[WHAT YOU SHOULD DO]:
Write out the lines below exactly, beginning at the one with "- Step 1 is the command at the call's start" and stopping after the one with "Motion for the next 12"; the pictures are not copied.

Records from a data source
********************

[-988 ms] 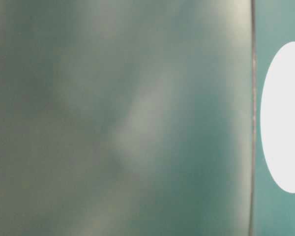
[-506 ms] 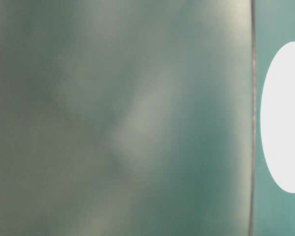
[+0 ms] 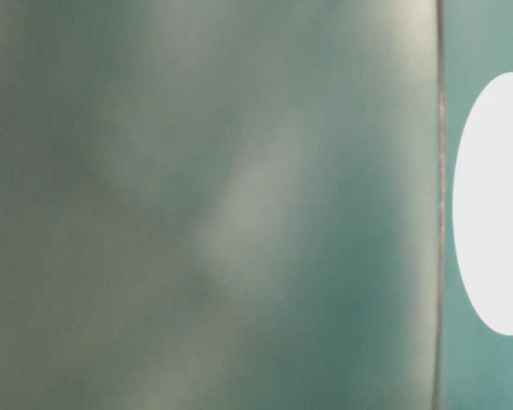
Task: Grip the spoon and scoop the red block from the bowl with right arm.
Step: 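Close the right gripper on the pink spoon handle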
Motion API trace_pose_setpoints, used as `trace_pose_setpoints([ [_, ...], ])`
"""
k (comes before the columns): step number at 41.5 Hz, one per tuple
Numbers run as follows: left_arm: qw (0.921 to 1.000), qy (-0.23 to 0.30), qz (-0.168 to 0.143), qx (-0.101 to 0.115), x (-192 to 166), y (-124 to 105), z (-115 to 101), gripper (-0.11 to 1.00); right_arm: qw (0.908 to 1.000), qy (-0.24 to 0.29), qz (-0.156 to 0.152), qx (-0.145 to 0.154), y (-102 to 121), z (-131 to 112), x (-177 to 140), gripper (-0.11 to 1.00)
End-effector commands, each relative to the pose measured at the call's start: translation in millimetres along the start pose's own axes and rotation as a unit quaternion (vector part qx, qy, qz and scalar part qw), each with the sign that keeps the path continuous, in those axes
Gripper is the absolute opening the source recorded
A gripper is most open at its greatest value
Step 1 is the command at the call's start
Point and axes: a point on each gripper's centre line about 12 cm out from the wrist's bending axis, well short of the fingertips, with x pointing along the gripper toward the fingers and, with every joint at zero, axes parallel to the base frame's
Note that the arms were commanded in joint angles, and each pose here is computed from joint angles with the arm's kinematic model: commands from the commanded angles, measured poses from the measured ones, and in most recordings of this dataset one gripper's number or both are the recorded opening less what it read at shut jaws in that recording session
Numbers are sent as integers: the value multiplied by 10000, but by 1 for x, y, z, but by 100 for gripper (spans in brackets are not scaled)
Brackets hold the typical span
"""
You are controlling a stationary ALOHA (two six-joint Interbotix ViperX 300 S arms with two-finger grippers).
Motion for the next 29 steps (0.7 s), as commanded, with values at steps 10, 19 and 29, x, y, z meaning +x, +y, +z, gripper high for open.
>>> trace_pose_setpoints([
  [10, 10000, -69, 17, 10, 1, 1, 6, 0, 9998, -155, 40, -84, -1, 1, -5, 50],
  [19, 10000, -69, 11, 20, 1, 0, 6, 0, 9988, -460, 84, -118, -1, 6, -10, 50],
  [29, 10000, -61, 10, 13, 1, 0, 6, 0, 9988, -445, 138, -146, 1, 5, -11, 50],
])
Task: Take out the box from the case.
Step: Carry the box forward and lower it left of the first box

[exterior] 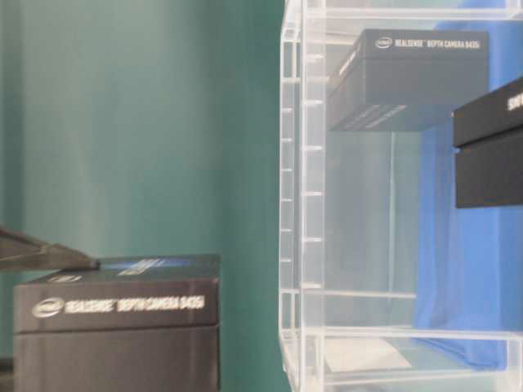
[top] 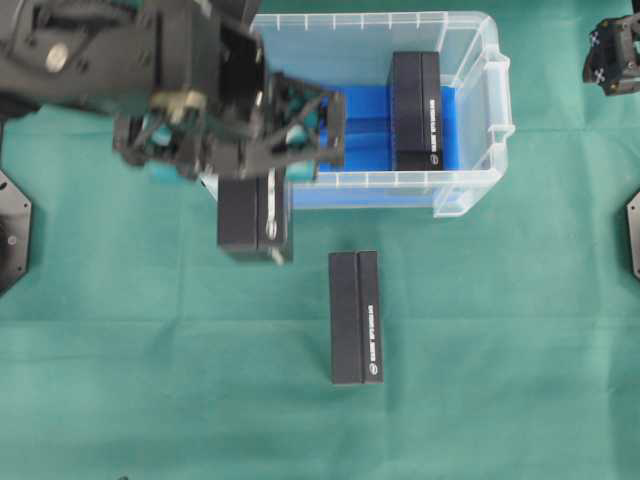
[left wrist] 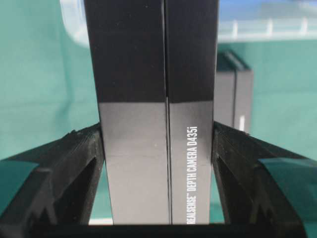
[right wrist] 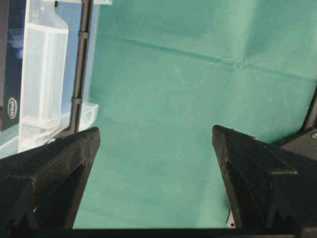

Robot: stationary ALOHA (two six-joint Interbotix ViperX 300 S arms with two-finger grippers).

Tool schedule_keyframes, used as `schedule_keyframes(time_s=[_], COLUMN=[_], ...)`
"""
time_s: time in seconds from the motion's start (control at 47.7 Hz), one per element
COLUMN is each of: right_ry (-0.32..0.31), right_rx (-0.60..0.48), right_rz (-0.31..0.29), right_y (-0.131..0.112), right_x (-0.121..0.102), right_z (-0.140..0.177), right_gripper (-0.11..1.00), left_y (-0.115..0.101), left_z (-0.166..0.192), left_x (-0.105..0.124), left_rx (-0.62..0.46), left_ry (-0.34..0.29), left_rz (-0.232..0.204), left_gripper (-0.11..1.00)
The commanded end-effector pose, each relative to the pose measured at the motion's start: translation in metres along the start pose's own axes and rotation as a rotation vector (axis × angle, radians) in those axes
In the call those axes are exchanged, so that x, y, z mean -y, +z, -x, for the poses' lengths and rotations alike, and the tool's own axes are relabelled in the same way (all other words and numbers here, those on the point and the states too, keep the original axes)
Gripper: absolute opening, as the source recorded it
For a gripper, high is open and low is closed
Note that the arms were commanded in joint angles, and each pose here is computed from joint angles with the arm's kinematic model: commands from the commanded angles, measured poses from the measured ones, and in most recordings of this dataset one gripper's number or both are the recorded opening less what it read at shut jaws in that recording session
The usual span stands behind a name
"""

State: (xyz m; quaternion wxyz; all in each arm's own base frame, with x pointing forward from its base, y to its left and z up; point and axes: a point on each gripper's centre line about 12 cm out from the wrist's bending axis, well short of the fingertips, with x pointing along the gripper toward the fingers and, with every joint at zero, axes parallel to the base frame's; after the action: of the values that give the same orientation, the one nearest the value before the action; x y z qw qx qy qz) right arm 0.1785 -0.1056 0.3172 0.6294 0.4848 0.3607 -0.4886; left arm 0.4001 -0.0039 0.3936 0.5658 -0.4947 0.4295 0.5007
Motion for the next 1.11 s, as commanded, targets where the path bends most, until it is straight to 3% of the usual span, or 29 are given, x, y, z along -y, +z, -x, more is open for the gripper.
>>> schedule_keyframes(time_s=[0.0,0.503,1.089], right_ry=[0.013,0.012,0.01], right_rx=[0.009,0.008,0.007], right_rz=[0.0,0.0,-0.006], right_y=[0.001,0.001,0.001], right_x=[-0.001,-0.001,-0.002], right_z=[0.003,0.004,0.004], right_gripper=[0.91,0.91,0.91], left_y=[-0.009,-0.087,-0.098], left_z=[0.024,0.032,0.025], left_x=[-0.01,-0.018,-0.022], left_rx=[-0.004,-0.042,-0.04], left_ry=[-0.058,-0.068,-0.053], left_rz=[-0.001,0.013,0.002], left_gripper=[0.6,0.6,0.6])
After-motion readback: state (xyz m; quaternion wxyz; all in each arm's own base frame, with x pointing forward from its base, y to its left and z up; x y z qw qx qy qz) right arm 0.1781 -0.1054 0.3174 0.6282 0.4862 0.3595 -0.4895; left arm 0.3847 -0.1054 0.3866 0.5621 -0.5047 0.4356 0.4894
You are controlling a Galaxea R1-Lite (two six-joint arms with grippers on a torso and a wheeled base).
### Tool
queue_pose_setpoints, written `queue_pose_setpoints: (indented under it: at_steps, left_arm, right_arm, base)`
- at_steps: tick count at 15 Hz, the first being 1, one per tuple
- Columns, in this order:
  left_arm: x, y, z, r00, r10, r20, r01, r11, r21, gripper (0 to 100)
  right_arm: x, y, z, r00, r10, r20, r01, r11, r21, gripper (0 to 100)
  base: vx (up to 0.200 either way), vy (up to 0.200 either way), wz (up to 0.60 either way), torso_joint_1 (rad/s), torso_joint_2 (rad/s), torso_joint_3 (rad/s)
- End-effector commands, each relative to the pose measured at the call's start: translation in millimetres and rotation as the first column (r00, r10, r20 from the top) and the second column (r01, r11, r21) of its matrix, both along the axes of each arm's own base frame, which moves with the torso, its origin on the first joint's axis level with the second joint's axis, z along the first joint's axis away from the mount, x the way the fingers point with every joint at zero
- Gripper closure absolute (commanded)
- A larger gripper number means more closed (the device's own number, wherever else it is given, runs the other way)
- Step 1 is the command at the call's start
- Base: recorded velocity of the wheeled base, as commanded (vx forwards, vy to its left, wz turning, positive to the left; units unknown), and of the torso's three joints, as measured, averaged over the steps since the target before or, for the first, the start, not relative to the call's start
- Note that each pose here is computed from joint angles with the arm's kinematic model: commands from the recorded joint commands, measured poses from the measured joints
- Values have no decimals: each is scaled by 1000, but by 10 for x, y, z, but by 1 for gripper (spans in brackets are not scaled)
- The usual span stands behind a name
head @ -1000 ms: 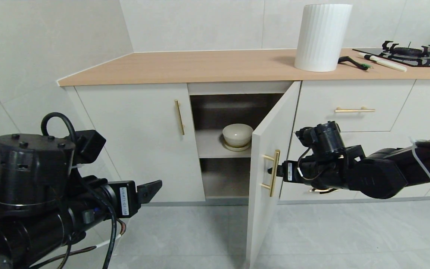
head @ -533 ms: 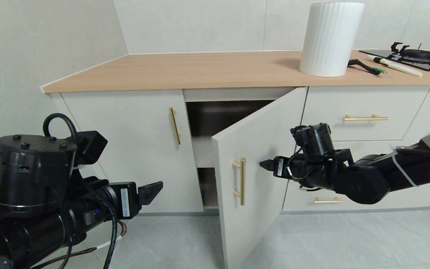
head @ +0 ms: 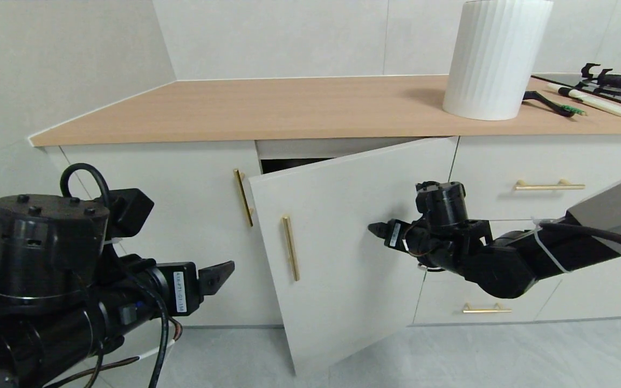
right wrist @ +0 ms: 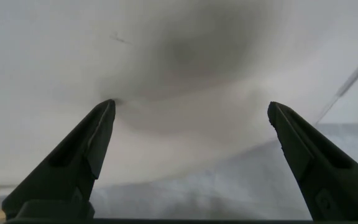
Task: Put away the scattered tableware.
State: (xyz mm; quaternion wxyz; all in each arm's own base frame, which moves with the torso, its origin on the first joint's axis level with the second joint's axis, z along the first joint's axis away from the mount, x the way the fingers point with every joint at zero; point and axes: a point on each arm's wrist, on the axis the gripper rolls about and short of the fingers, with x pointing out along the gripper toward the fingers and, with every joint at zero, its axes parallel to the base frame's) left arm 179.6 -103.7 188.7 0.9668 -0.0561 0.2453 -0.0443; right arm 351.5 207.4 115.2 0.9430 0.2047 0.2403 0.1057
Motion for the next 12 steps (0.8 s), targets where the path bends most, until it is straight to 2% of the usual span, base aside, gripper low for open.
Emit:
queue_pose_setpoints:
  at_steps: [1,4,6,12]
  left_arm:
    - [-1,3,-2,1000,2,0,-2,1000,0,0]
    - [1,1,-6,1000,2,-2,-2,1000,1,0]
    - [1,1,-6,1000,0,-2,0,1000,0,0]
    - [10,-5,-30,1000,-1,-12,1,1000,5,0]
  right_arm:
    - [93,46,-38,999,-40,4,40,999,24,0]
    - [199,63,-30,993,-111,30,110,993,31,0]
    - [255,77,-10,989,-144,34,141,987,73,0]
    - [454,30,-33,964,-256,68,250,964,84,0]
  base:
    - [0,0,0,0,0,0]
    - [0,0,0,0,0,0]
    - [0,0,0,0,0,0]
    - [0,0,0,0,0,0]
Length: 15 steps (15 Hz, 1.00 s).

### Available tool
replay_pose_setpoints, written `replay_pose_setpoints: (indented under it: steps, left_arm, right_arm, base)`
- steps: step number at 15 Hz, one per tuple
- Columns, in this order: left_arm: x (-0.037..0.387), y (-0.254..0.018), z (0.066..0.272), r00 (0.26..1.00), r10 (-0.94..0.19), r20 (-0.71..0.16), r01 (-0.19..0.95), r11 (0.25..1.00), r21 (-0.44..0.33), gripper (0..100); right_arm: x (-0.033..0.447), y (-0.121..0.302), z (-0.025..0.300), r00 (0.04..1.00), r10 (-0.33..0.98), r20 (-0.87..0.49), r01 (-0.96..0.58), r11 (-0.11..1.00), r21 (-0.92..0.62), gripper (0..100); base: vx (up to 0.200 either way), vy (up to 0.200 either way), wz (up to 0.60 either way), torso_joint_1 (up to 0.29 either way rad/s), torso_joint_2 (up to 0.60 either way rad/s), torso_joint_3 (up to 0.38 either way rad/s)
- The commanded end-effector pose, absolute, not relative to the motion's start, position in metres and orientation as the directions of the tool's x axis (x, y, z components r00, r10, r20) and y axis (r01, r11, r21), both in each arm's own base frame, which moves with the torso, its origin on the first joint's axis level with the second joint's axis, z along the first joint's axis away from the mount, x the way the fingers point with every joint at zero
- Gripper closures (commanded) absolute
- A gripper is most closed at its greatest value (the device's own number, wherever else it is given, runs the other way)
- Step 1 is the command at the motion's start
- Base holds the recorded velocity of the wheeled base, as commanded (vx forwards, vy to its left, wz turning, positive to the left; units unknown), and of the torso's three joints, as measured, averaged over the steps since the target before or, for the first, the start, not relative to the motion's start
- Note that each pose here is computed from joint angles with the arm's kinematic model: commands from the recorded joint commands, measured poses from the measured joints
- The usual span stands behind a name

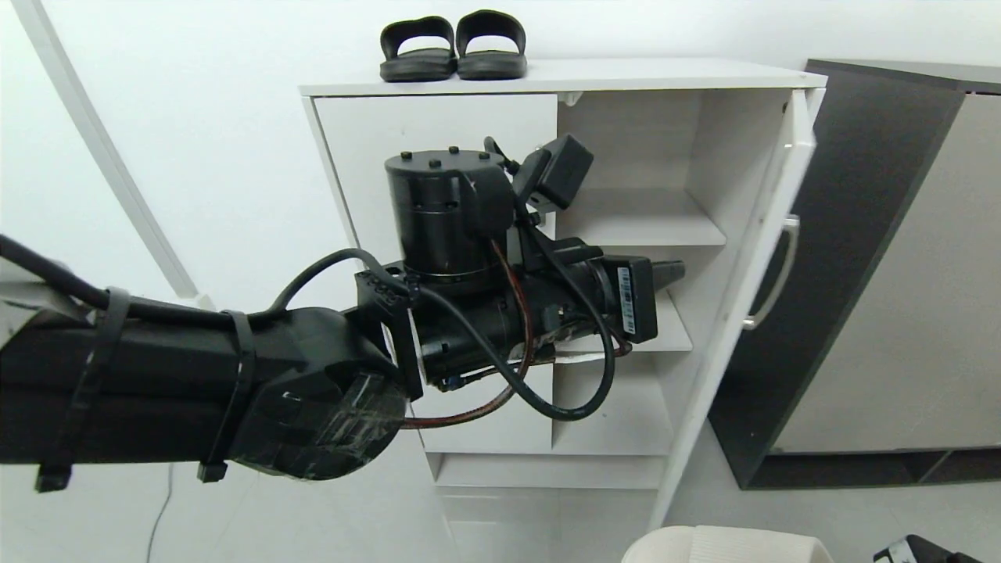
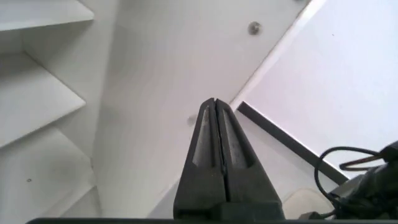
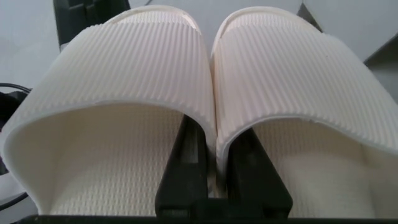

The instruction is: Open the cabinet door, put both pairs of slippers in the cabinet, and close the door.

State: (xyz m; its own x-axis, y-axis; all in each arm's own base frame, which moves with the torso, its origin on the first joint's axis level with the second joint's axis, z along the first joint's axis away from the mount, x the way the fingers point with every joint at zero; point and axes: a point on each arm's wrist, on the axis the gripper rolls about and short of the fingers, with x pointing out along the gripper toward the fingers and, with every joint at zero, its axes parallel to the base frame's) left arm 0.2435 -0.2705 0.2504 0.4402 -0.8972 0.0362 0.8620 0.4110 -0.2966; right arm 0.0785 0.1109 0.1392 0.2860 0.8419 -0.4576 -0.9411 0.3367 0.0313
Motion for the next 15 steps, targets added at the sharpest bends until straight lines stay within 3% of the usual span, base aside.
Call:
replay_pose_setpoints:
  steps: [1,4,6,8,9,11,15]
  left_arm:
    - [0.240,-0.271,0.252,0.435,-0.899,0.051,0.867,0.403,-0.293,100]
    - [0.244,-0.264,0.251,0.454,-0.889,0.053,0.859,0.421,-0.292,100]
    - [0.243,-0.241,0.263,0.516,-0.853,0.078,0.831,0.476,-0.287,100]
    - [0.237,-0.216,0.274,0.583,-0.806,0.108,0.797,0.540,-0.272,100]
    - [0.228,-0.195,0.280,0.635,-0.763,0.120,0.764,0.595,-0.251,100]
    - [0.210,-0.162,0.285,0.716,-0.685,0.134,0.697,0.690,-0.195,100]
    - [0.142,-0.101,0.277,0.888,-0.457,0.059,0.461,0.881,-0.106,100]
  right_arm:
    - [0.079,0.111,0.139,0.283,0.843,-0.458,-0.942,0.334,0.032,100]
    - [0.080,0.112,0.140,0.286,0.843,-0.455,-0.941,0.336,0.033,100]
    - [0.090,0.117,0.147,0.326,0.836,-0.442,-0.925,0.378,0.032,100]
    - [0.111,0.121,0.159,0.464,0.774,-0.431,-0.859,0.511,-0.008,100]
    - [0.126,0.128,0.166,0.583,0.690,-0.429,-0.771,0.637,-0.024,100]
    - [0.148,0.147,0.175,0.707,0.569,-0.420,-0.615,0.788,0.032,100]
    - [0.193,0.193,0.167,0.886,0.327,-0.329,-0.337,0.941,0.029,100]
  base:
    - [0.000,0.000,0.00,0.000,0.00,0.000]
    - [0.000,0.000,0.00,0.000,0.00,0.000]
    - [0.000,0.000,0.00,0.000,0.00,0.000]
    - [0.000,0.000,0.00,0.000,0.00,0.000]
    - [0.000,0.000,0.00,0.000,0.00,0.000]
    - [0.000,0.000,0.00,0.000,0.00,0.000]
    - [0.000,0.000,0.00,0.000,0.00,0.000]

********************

[SOLVED EXERCISE]:
- Step 1 is the command at the call's start
- Base: recorded velocity of the wheeled base, as commanded (vx forwards, vy to its left, wz turning, positive to the left; units unknown), and of the torso's three joints, as measured, averaged over the steps since the target before or, for the first, the start, not relative to the call's start
- Note that each pose here is computed from joint angles with the arm's kinematic model: commands from the recorded joint commands, measured poses from the measured joints
- Values have no decimals: each is scaled by 1000, but by 10 for x, y, z, but by 1 for gripper (spans in brackets are not scaled)
- The usual span stands behind a name
head @ -1000 ms: 
head @ -533 ms: 
head @ +0 ms: 
right wrist @ +0 ms: 
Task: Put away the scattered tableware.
State: (xyz mm; quaternion wxyz; all in each arm's own base frame, which moves with the torso, its origin on the first joint's axis level with the second joint's axis, z along the first joint's axis away from the mount, x the way the fingers point with every joint at zero; point and axes: a point on each arm's wrist, on the axis the gripper rolls about and short of the fingers, with x pointing out along the gripper toward the fingers and, with every joint at zero, its axes parallel to the base frame's) left arm 179.6 -103.7 188.7 0.9668 -0.0561 0.2453 -0.0443; right arm 351.5 207.4 115.2 0.9430 0.2047 0.2403 0.1057
Motion for the next 12 steps (0.8 s), targets where the path bends most, until it is straight to 2% of the usual span, base aside, gripper low for open.

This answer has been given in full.